Lors de la conférence ministérielle des Nations Unies sur les Opérations de paix à Berlin, le ministre malien des Affaires étrangères, Abdoulaye Diop, a lancé un pavé dans la mare en appelant à une refonte profonde des mécanismes onusiens de maintien de la paix en Afrique. Une critique cinglante nourrie par l’expérience malienne, où la mission MINUSMA a plié bagages en 2023 après dix ans d’une présence controversée.
« Comment justifier l’envoi de casques bleus dans des zones où il n’y a pas de paix à maintenir ? » interroge le ministre, pointant du doigt l’inadéquation des mandats face aux réalités de guerres asymétriques. Le Mali, confronté à des groupes jihadistes mobiles, a vu ses populations exaspérées par l’immobilisme des forces onusiennes lors de massacres. « Des soldats restaient spectateurs sous prétexte que cela ne relevait pas de leur mandat », déplore Diop, soulignant un cruel décalage entre les attentes locales et les priorités des missions.
Au cœur des propositions maliennes : quatre piliers pour une réforme. D’abord, l’adaptation des doctrines aux spécificités terrain – loin des modèles standardisés. Ensuite, le respect sacro-saint de la souveraineté des États hôtes, mis à mal selon Bamako par des « pratiques paternalistes » comme la règle du porte-plume dans l’adoption des résolutions. Troisième axe : une concertation permanente avec les gouvernements nationaux, antidote à la « substitution parfois arrogante » des missions aux autorités locales. Enfin, un garde-fou contre l’instrumentalisation politique des droits humains, épine dorsale du contentieux entre l’ONU et le Mali.
Les chiffres avancés par le ministre donnent le vertige : 1,3 milliard de dollars annuels alloués à la MINUSMA, contre des « miettes » pour le renforcement des forces maliennes. Un paradoxe financier qui interroge sur la soutenabilité des modèles actuels. « À quoi bon déployer des missions coûteuses si elles ne bâtissent pas les capacités nationales ? » questionne Diop, plaidant pour un recentrage sur le transfert de compétences plutôt que des présences prolongées.

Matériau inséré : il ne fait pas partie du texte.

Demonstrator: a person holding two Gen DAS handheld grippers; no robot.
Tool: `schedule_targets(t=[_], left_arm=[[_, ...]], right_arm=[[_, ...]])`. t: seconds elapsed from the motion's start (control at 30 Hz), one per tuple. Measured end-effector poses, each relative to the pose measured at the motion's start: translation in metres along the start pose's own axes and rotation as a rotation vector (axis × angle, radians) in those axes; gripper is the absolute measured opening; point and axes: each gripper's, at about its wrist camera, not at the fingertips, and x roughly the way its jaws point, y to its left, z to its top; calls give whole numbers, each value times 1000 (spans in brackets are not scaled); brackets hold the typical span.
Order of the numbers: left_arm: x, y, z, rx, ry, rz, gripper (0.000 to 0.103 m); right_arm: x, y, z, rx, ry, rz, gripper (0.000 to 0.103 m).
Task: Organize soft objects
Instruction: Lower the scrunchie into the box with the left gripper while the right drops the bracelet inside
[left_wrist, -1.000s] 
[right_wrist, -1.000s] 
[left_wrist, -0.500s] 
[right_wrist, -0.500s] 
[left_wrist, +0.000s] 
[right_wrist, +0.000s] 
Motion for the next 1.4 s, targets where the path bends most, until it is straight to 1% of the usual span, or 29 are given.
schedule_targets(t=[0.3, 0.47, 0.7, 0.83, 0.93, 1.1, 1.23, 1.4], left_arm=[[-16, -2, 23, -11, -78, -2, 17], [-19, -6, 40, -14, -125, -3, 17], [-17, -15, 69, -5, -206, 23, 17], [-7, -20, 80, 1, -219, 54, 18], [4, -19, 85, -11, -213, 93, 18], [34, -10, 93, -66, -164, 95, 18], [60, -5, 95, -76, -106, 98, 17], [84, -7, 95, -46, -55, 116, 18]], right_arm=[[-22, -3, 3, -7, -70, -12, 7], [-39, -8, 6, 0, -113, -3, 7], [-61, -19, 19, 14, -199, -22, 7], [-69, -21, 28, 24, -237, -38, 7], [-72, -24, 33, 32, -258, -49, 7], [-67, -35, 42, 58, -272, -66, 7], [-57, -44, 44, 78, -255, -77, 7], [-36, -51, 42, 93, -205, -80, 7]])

Cette charge intervient dans un contexte africain de défiance croissante envers les missions onusiennes. Le retrait simultané du Mali, de la Centrafrique et de la RDC du dispositif onusien sonne comme un avertissement. Les experts y voient l’émergence d’un nouveau paradigme sécuritaire, où les États revendiquent leur leadership face à des approches perçues comme néocoloniales. Pour le politologue congolais Jean-Claude Mputu, « l’ère des missions imposées est révolue. L’ONU doit choisir : adapter ses méthodes ou voir ses contingents devenir des armées d’occupation malgré eux ».
Reste que les propositions maliennes trouvent un écho au sein de certains cercles onusiens. Le secrétaire général adjoint aux opérations de paix, Jean-Pierre Lacroix, reconnaît « la nécessité d’une meilleure articulation avec les priorités nationales ». Preuve que le vent tourne : Berlin a annoncé le lancement d’un groupe de travail pour repenser les mandats sous l’angle de la flexibilité. Un premier pas timide face à l’urgence d’une réforme structurelle que les pays du Sahel appellent de leurs vœux.